Published: Friday, July 18 2014 12:27 p.m. MDT

From left, Rio Tinto CEO Sam Walsh, SEB, or Skandinaviska Enskilda Banken Chairman Marcus Wallenberg, Treasurer of Australia Joe Hockey, GE Global Growth and Operations CEO John Rice and OECD Secretary-General Angel Gurria hold a minute of silence for the victims of Malaysia Airlines flight MH17 that went down in war-torn Ukraine, at the B20 Australia Summit in Sydney, Friday, July 18, 2014.

Nikki Short, Pool, Associated Press

THE HAGUE, Netherlands — International passengers from all walks of life, from a prominent AIDS researcher and soccer fans to a nun and a florist, were aboard Malaysia Airlines Flight 17.

The Boeing 777 was carrying 298 people when it was shot down over eastern Ukraine on Thursday in eastern Ukraine, sending shockwaves around the world from Malaysia to the Netherlands.

Relatives, friends and colleagues paid tribute Friday to victims even before the airline released their names as it scrambled to contact the next of kin of the victims.

For one Australian family, the Ukraine crash represented an almost unbelievable double tragedy.

Kaylene Mann's brother Rod Burrows and sister-in-law Mary Burrows were on board Malaysia Airlines Flight 370 when it vanished in March. On Friday, Mann found out that her stepdaughter, Maree Rizk, was killed on Flight 17.

"It's just brought everyone, everything back," said Greg Burrows, Mann's brother. "It's just ... ripped our guts again."

Several passengers were traveling to Melbourne, Australia, for the 20th International AIDS conference, which was starting Sunday.

The Academic Medical Center hospital in Amsterdam said in a statement that two of its staff, including renowned AIDS researcher Joep Lange, a former president of the International AIDS Society, and his colleague Jacqueline van Tongeren were believed to have perished.

"Joep was a man who knew no barriers," the hospital said. "He was a great inspiration for everybody who wanted to do something about the AIDS tragedy in Africa and Asia."

A World Health Organization spokesman traveling to the conference was also killed.

Most of the victims — at least 173 — were Dutch. The flight set off for Amsterdam's Schiphol Airport in the country's school summer vacation period and was heading for the Malaysian capital, Kuala Lumpur.

In the close-knit fishing town of Volendam, near the Dutch capital, flowers were laid outside a florist's shop whose owner and her boyfriend also were believed to be among the victims.

A handwritten note taped to the storefront above a bunch of orange roses, read: "Dear Cor and Neeltje. This is unwanted, unbelievable and unfair. Rest in peace. We will never forget you."

Dutch activist Pim de Kuijer, once a political intern of former Dutch lawmaker Lousewies van der Laan, was also among the dead.

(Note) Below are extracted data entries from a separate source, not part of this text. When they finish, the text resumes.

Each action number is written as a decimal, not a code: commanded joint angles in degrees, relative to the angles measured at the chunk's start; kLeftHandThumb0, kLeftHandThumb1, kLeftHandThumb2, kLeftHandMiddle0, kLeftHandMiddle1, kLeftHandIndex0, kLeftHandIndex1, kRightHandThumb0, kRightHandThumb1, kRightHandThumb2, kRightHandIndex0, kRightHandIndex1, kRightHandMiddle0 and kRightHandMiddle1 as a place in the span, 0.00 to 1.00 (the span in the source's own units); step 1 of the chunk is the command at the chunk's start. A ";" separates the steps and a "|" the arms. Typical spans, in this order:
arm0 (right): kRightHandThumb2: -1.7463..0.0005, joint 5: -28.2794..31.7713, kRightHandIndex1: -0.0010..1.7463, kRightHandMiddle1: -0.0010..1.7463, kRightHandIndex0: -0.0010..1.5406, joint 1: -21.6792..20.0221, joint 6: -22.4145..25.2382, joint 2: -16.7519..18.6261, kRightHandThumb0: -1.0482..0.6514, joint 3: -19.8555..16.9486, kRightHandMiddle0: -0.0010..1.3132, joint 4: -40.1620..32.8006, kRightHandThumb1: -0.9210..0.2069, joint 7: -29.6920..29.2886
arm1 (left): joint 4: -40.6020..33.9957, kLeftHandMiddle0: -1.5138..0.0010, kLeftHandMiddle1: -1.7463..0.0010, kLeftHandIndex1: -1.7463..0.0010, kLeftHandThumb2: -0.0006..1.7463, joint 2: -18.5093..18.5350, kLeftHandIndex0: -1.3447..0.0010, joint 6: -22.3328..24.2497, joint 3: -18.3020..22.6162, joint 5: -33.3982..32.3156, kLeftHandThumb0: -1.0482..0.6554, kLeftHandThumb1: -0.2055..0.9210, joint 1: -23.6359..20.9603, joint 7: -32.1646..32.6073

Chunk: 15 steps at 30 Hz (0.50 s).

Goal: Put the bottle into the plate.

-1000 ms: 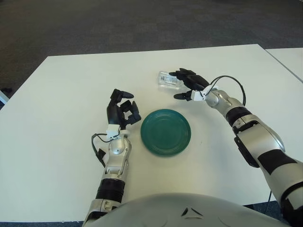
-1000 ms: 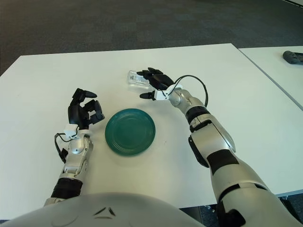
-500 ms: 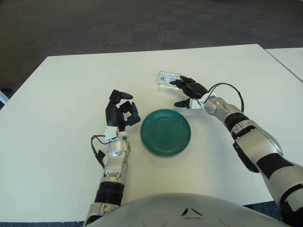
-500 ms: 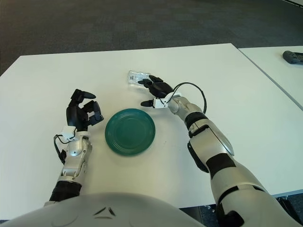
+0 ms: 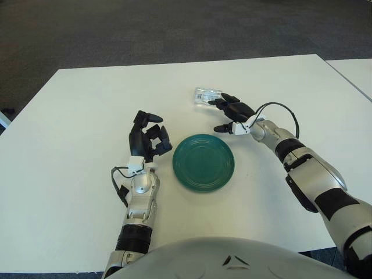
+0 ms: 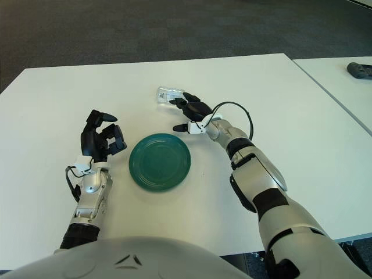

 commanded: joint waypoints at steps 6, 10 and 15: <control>0.65 -0.24 0.00 0.19 0.05 0.56 0.93 0.48 0.00 0.33 0.00 0.88 0.00 -0.15 | 0.25 0.13 0.00 0.00 0.78 -2.38 0.51 0.22 0.08 -0.22 0.32 0.42 -0.25 -0.10; 0.65 -0.09 0.00 0.19 0.05 0.47 0.69 0.44 0.00 0.26 0.00 0.89 0.00 0.22 | 0.67 0.13 0.00 0.00 0.79 -2.33 0.51 0.04 0.18 -0.12 0.32 0.41 -0.54 -0.04; 0.66 0.11 0.00 0.18 0.04 0.33 0.41 0.41 0.00 0.15 0.00 0.93 0.00 0.70 | 0.84 0.13 0.00 0.00 0.79 -2.32 0.51 0.14 0.21 -0.11 0.32 0.41 -0.78 -0.03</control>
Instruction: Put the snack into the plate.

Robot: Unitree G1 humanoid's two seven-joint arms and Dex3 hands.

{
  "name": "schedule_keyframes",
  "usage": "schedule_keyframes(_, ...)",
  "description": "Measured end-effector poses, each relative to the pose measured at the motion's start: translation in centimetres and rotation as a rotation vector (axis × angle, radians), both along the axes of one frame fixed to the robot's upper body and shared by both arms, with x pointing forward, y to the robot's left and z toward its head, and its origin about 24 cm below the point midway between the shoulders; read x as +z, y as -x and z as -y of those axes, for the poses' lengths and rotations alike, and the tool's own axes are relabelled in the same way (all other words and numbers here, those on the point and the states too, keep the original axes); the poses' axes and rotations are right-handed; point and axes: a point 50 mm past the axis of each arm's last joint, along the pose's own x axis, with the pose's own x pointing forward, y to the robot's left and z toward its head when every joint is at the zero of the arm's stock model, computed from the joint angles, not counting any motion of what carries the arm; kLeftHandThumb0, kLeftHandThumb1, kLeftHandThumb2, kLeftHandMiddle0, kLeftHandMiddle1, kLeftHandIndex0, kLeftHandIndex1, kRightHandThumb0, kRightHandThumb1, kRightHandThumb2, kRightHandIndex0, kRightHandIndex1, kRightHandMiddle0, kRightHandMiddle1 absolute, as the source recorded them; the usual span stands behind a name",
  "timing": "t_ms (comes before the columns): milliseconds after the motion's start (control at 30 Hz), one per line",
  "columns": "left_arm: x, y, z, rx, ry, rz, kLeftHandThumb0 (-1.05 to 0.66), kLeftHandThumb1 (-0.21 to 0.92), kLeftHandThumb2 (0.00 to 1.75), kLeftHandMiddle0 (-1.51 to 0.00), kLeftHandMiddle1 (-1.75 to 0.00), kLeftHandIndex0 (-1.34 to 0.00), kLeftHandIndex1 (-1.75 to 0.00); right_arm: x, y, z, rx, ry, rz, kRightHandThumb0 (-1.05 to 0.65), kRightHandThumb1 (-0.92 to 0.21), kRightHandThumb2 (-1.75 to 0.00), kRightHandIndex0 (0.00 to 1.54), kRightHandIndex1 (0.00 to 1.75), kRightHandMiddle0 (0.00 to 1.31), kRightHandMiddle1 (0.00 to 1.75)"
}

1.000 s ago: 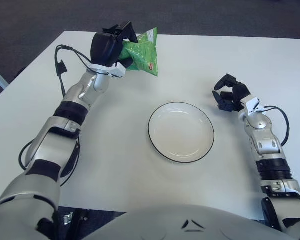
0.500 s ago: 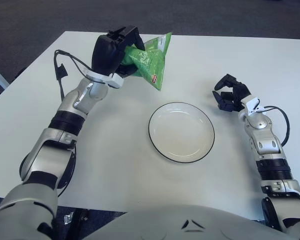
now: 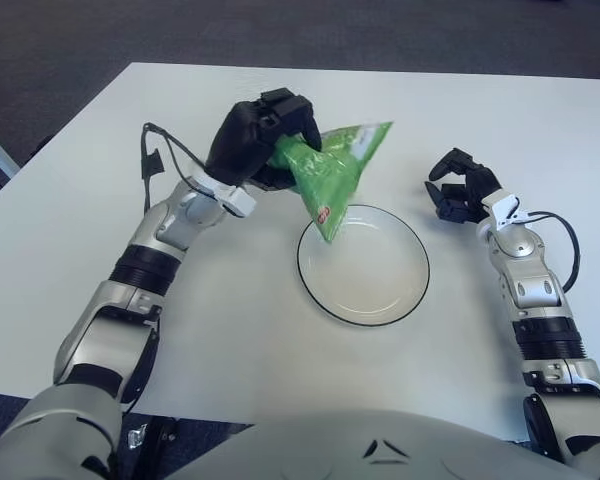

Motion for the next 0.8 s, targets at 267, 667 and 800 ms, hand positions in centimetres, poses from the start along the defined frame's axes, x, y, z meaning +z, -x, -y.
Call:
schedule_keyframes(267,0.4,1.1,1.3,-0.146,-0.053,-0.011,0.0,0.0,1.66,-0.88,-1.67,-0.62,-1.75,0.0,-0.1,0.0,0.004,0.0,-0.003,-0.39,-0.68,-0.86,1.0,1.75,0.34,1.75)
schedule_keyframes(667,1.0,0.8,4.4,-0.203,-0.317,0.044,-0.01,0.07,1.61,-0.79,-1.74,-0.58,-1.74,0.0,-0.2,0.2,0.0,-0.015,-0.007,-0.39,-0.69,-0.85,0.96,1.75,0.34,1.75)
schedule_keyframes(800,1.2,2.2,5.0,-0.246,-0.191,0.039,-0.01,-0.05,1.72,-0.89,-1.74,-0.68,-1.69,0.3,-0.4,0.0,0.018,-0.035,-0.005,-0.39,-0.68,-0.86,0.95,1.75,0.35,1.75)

On Twitter, Van der Laan called him "a brilliant, inspiring and caring activist fighting for equality and helping AIDS victims around the world."

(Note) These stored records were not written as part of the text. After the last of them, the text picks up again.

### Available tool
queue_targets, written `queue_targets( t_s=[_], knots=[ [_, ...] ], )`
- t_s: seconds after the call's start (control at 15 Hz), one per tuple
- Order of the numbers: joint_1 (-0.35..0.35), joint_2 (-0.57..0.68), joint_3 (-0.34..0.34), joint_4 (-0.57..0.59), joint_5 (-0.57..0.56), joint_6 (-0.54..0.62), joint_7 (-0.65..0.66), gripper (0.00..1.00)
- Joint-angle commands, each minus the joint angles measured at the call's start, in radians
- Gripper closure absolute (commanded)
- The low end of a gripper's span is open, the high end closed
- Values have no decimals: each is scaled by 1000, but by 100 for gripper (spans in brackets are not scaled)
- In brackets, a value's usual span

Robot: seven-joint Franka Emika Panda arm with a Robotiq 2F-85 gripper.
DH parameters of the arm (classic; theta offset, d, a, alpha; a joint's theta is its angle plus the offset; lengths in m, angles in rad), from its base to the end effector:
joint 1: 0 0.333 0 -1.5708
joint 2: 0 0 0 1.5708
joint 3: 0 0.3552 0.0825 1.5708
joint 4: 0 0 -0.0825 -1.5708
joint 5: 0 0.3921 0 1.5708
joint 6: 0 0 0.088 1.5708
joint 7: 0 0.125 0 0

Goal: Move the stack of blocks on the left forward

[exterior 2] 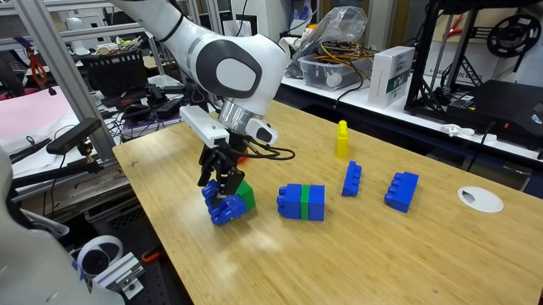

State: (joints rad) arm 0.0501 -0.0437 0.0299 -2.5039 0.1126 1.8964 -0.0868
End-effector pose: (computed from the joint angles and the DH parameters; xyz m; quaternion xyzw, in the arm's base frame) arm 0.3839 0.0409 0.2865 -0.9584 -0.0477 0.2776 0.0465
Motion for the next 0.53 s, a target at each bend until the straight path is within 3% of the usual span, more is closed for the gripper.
queue_targets(
  t_s=[0.0, 0.33, 0.47],
  knots=[
    [0, -1, 6, -10, 0, 24, -10, 56],
    [-1, 1, 8, -2, -5, 25, -4, 89],
    [-1, 2, 8, 9, -6, 38, 3, 89]
  ],
)
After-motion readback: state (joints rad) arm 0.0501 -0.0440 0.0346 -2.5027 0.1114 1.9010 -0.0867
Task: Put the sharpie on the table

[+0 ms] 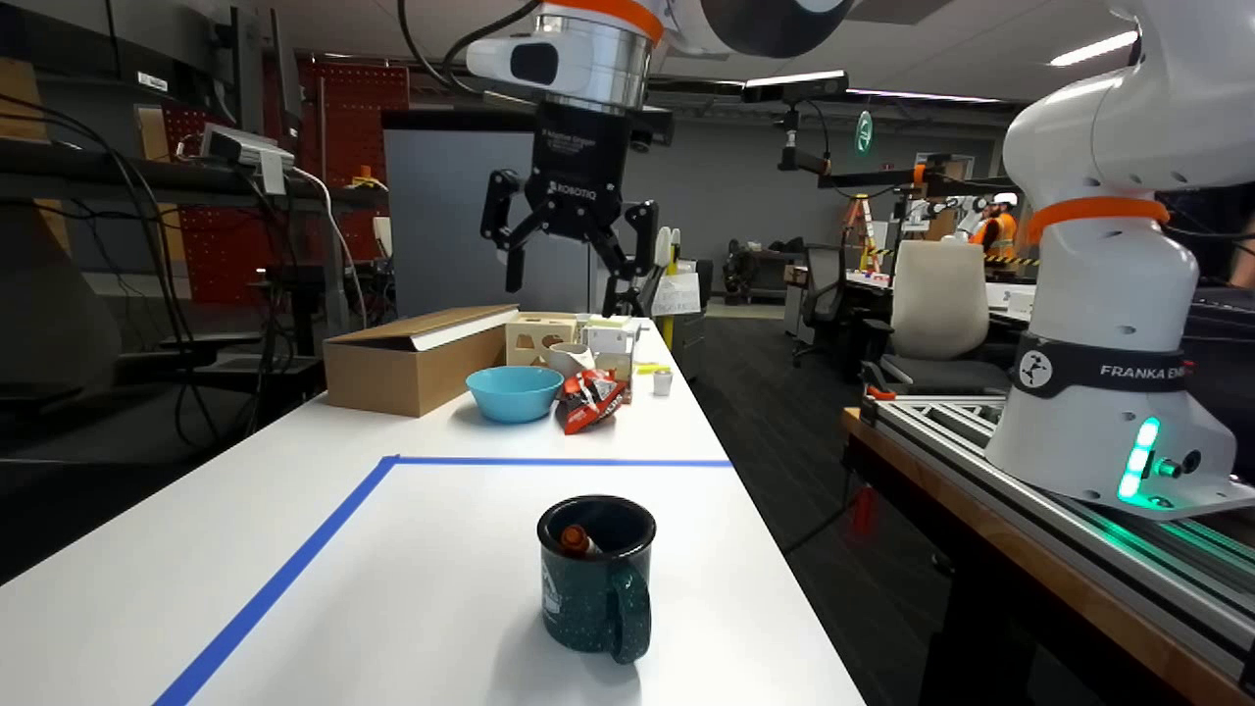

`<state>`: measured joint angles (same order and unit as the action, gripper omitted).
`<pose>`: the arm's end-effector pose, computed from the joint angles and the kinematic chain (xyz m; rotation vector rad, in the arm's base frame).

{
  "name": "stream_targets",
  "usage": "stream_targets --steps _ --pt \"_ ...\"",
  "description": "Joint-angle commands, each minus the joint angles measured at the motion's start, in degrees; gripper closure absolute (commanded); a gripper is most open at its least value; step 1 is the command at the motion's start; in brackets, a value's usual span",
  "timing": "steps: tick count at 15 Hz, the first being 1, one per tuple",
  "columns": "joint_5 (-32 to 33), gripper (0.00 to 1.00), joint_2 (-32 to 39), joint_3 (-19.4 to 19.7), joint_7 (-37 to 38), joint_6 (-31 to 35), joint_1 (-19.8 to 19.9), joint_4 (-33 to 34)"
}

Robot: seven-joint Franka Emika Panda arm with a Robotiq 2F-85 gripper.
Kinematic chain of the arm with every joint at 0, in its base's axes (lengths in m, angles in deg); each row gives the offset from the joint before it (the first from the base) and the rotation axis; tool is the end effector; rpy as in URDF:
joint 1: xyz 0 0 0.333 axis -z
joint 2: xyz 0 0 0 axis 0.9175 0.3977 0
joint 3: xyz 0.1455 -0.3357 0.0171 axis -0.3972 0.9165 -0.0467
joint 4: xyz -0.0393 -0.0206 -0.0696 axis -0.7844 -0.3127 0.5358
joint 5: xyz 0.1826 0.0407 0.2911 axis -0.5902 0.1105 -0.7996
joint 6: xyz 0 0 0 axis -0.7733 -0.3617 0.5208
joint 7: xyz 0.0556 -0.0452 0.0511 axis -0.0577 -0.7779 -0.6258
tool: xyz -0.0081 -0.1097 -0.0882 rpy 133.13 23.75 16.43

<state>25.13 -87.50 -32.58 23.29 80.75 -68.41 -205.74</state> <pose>0.4736 0.0122 0.3784 2.2769 1.7519 -0.0127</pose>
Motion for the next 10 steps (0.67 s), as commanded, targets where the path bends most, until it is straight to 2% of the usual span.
stream_targets --steps 1,4,6,7,8,10 --pt "-1.45 0.00 5.02 -1.24 -0.44 3.06 -0.30 2.93" --pt "-4.88 0.00 8.88 -2.58 -1.05 5.38 -0.07 3.69" --pt "-9.39 0.00 11.21 -4.26 -3.35 7.15 0.30 3.99" --pt "-13.30 0.00 12.33 -5.83 -7.86 8.98 1.12 3.92" --pt "-8.44 0.00 10.14 -4.09 -2.70 6.63 0.31 2.90" --pt "-11.19 0.00 11.93 -5.33 -5.18 8.19 0.52 3.15"
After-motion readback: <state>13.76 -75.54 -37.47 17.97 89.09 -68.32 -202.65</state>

A Dutch senator, Willem Witteveen of the Labor Party, also died, the Dutch Senate announced.

In Kuala Lumpur, a distraught Akmar Mohamad Noor, 67, said her older sister was coming to visit the family for the first time in five years.

"She called me just before she boarded the plane and said, 'See you soon,'" Akmar said.

Students at Sydney Catholic school Kincoppal-Rose Bay School of the Sacred Heart gathered Friday for a special prayer meeting after it was confirmed that Sister Philomene Tiernan, a 77-year-old teacher, was killed.

"We're absolutely devastated. For me, she's been a great mentor and she's also a personal friend," school principal Hilary Johnston-Croke said, her voice breaking with emotion.

Another Australian school, Toorak College in Melbourne, was also affected. Teacher Frankie Davison and her husband Liam were on the stricken flight, the school announced.